With this growth, the rural town was a thing of the past, and the small town was giving way to a metropolitan feel to the town. The high school students commuted to Broad Ripple or Manual. In June, 1906, Irvington Presbyterian Church was organized, right in the middle of the town, and by 1910 had it 240 members. (Dunn, p589) Left over corners of the town were being filled in. Less elegant neighborhoods were developing on several sides, such as the Riley Avenue area, west of Emerson and north of Michigan, with its tree-lined esplanades but typically small town lots with neat rows of bungalows. Another rapidly growing area in the teens was Irvington Terrace, located east of Arlington and north of Washington. Warren Park was platted in 1913. Only to the south where the Hawthorne Yards were constructed in 1917, was residential development more restricted. (Diebold, Ch.4) Also initiated in this era was George Kessler’s master plan for the connection of city parks with each other by boulevards along the streams. Although parts of this plan were not fully implemented around Irvington until the depression era, when more public labor was available, Pleasant Run’s connection of the Ellenberger area with the Christian Park and Garfield Park areas served to subtly integrate Irvington with the rest of the city. Similarly, Emerson, Ritter, and Arlington Avenues related Irvington to the new adjacent neighborhoods through which they ran. (C. Ziegler, P. Diebold, EI, p867-9)
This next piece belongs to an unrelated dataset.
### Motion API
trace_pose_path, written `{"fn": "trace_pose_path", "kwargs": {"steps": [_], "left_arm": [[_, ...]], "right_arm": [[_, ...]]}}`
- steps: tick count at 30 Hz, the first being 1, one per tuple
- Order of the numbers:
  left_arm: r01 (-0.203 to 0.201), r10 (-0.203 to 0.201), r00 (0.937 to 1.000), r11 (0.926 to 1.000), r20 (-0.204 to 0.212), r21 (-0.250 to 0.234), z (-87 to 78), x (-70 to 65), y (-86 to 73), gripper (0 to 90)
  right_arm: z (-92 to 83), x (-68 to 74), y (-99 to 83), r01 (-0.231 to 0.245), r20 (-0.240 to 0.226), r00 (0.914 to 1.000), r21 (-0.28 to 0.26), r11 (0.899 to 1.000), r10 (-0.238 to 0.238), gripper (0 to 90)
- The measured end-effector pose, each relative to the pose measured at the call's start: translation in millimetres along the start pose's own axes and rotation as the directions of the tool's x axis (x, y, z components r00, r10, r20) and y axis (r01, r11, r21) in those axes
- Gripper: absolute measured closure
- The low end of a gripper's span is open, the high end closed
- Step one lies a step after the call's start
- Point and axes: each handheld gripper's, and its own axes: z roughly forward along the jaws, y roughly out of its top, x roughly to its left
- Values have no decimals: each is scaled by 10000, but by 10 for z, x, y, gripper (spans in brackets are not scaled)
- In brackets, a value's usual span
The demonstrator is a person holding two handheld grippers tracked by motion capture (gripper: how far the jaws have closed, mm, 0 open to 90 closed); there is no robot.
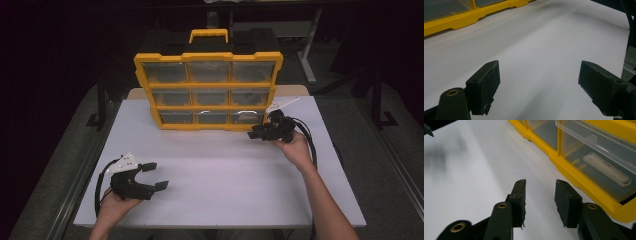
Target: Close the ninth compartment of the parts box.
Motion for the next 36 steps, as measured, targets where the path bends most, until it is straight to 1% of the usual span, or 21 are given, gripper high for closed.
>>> {"fn": "trace_pose_path", "kwargs": {"steps": [2, 4, 6, 9, 11, 14, 16, 19, 22, 23, 25, 26, 29, 30, 36], "left_arm": [[-37, 37, 10000, 10000, -24, 28, -4, 5, 1, 175], [-20, 20, 10000, 10000, -21, 64, -11, 8, 4, 175], [-71, 71, 10000, 10000, -32, 56, -6, 12, 0, 174], [-12, 12, 10000, 10000, -33, 60, 6, 10, -7, 174], [-21, 22, 10000, 10000, -51, 92, 5, 10, -9, 174], [-23, 24, 10000, 10000, -96, 80, -1, 12, -10, 174], [-45, 47, 9999, 9999, -119, 114, -3, 17, -13, 174], [-76, 79, 9998, 9998, -161, 182, -3, 21, -18, 172], [-109, 114, 9997, 9997, -198, 241, 0, 23, -17, 161], [-121, 126, 9997, 9997, -200, 226, 3, 22, -17, 161], [-123, 128, 9997, 9996, -212, 235, 7, 21, -17, 160], [-223, 229, 9995, 9994, -237, 257, 8, 28, -16, 158], [-86, 95, 9996, 9995, -280, 318, 7, 25, -19, 153], [-68, 77, 9996, 9995, -288, 308, 8, 25, -20, 153], [-26, 36, 9993, 9996, -362, 277, 6, 30, -24, 151]], "right_arm": [[-9, 5, -8, 14, -58, 10000, -122, 9999, -15, 555], [-12, 18, -11, -83, -168, 9998, -170, 9998, 80, 508], [-15, 28, -22, -187, -231, 9996, -196, 9996, 182, 481], [-23, 49, -43, -249, -289, 9993, -182, 9995, 243, 460], [-28, 64, -61, -240, -247, 9994, -182, 9995, 235, 444], [-35, 85, -90, -355, -268, 9990, -270, 9990, 348, 409], [-44, 96, -113, -254, -258, 9994, -355, 9990, 245, 395], [-66, 124, -141, -326, -197, 9993, -257, 9991, 321, 367], [-86, 147, -170, -217, -178, 9996, -287, 9994, 212, 346], [-93, 158, -179, -260, -183, 9995, -251, 9993, 255, 340], [-102, 171, -198, -138, -168, 9998, -324, 9994, 133, 329], [-106, 178, -204, -150, -174, 9997, -333, 9993, 144, 317], [-119, 216, -230, -188, -74, 9998, -303, 9994, 186, 288], [-120, 221, -239, -90, -59, 9999, -330, 9994, 88, 288], [-155, 283, -279, -49, -152, 9999, -570, 9984, 41, 247]]}}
In the 1920s the growth of Indianapolis was finally beginning to slow. Although it still grew by a significant fifty thousand, when this somewhat smaller amount is compared to the now larger base, the rate of growth was only sixteen percent, the lowest in the city’s history. This was only somewhat above the state’s 10.5% growth rate. Now, however, almost nineteen percent of the city’s population fell outside Center Township, with all townships being affected. The Irvington area, if now defined as that part of Warren Township within city limits, continued to grow even more rapidly, increasing by 79% to more than eleven thousand. Although this was still almost 58% of Warren Township’s total growth, there was once again significant increase outside city limits, indicating that the annexation process was slowing.